Ngome Assassin Spider
- Conservation status: Vulnerable (SANBI Red List)

Scientific classification
- Kingdom: Animalia
- Phylum: Arthropoda
- Subphylum: Chelicerata
- Class: Arachnida
- Order: Araneae
- Infraorder: Araneomorphae
- Family: Archaeidae
- Genus: Afrarchaea
- Species: A. ngomensis
- Binomial name: Afrarchaea ngomensis Lotz, 1996

= Afrarchaea ngomensis =

- Authority: Lotz, 1996
- Conservation status: VU

Species of spider

Afrarchaea ngomensis is a species of spider of the genus Afrarchaea. It is endemic to South Africa.

==Etymology==
The species name ngomensis refers to its type locality, Ngome State Forest in KwaZulu-Natal.

==Distribution==
Afrarchaea ngomensis has been recorded from two provinces in South Africa: KwaZulu-Natal (Ngome State Forest) and Mpumalanga (Graskop, Fairy Forest). The species is likely undersampled and may occur in additional patches of indigenous forest between these locations.

==Habitat==
The species inhabits high mountainous forest and dense indigenous forest environments within the Forest and Savanna biomes. It has been sampled using pitfall traps from indigenous forest as well as in ecotones between natural forest and pine plantations.

==Description==

Afrarchaea ngomensis exhibits the characteristic features of the genus, including a greatly elevated cephalic region and elongated chelicerae. Both males and females are known for this species.

==Conservation status==
Afrarchaea ngomensis is classified as Vulnerable under criterion D2 by the South African National Biodiversity Institute.

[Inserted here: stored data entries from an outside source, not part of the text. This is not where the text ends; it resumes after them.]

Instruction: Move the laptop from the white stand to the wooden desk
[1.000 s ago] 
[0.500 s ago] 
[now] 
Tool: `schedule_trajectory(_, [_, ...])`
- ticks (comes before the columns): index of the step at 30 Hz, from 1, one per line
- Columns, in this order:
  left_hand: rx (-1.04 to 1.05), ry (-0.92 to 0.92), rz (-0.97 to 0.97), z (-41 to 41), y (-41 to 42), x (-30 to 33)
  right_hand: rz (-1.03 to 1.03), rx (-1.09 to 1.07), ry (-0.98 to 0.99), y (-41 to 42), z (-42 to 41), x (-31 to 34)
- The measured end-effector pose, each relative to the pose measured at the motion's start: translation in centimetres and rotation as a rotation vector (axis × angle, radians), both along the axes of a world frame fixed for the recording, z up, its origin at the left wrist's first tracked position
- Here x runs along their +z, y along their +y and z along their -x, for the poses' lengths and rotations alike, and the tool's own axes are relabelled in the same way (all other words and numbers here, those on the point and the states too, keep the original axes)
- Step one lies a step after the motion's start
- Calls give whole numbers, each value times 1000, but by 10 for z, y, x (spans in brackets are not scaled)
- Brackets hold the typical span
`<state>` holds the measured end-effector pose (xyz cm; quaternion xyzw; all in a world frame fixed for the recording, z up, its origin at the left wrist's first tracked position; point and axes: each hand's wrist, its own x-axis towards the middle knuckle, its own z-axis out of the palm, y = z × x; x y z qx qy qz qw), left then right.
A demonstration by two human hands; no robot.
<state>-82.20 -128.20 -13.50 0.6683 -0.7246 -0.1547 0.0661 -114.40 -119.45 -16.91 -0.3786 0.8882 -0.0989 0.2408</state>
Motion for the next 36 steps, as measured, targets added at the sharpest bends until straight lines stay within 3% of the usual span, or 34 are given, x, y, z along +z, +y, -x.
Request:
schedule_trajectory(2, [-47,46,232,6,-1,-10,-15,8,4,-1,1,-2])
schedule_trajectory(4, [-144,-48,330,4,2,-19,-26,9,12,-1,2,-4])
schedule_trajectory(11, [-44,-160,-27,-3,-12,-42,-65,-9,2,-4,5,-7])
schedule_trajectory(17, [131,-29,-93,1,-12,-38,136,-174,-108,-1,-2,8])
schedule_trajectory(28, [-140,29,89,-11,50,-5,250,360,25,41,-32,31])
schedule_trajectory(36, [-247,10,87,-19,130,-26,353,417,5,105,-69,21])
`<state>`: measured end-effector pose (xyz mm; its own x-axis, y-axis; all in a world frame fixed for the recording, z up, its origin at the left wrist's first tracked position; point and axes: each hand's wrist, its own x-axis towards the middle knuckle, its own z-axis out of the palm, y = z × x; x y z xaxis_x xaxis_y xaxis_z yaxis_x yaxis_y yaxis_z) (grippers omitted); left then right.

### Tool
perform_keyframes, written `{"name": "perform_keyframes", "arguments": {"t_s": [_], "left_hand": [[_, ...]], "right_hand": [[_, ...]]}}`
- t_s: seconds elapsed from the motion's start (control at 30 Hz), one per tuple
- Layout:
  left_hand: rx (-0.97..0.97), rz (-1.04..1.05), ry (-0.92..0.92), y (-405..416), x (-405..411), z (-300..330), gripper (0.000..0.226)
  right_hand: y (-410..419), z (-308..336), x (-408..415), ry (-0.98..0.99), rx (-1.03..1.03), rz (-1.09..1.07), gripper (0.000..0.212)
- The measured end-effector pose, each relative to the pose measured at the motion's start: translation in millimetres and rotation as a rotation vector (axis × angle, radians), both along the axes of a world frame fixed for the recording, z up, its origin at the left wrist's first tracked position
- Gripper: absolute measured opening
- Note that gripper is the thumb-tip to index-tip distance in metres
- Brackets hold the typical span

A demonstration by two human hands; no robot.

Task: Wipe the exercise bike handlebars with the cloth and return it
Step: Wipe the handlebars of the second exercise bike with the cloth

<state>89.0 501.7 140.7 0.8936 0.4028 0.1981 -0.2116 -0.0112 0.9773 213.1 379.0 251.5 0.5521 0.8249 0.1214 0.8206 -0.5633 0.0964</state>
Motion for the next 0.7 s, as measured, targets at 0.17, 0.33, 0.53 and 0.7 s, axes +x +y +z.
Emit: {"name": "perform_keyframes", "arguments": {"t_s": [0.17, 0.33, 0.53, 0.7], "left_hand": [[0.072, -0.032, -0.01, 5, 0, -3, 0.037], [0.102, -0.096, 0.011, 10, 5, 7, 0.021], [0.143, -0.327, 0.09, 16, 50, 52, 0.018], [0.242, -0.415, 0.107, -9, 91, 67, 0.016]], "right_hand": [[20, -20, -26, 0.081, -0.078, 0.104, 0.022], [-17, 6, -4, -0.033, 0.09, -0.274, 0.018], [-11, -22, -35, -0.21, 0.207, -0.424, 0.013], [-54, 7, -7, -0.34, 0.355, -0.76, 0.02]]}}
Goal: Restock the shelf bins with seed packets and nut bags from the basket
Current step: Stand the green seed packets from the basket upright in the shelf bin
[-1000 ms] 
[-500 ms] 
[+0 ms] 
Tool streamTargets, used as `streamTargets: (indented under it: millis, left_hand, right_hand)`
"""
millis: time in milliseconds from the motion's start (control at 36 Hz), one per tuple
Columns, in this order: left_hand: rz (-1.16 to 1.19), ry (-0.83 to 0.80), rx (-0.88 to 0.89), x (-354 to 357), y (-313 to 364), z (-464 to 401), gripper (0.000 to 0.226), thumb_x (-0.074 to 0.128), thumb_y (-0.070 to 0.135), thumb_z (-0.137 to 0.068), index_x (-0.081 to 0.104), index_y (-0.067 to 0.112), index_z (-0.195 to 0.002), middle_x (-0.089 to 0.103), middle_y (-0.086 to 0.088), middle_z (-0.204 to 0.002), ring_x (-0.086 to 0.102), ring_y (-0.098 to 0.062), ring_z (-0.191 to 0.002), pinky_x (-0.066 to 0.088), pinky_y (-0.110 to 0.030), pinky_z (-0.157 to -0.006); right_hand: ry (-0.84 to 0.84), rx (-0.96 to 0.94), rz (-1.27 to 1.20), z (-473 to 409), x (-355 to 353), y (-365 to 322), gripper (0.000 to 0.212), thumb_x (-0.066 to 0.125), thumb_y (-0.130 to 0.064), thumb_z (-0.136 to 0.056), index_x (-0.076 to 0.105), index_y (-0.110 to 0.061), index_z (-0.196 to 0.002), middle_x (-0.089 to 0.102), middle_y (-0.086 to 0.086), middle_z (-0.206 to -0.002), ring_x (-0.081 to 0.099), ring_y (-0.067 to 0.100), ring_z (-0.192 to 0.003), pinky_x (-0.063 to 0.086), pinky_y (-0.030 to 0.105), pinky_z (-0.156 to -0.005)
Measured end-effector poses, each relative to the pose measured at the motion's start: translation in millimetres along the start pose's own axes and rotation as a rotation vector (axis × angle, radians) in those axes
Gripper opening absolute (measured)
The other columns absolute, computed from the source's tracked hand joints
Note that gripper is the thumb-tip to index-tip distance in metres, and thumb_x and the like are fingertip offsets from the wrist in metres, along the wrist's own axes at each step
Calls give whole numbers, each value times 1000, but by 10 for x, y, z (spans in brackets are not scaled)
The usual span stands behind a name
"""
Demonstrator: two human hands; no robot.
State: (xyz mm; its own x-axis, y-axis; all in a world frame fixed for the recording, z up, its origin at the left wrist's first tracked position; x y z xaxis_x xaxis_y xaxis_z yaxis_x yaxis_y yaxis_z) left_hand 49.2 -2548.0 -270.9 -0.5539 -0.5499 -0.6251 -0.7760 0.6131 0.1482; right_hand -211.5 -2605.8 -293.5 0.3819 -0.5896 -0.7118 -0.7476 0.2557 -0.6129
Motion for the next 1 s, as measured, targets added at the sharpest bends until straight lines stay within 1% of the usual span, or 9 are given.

Although the species is recorded from two provinces, it is currently known from only two locations and has lost habitat in the past to pine plantations. Further habitat loss to plantation forestry represents a potential ongoing threat.

The species is protected within both Graskop Fairy Forest and Ngome State Forest, but the limited number of known populations makes it vulnerable to localized threats. Additional sampling is needed to identify other potential populations.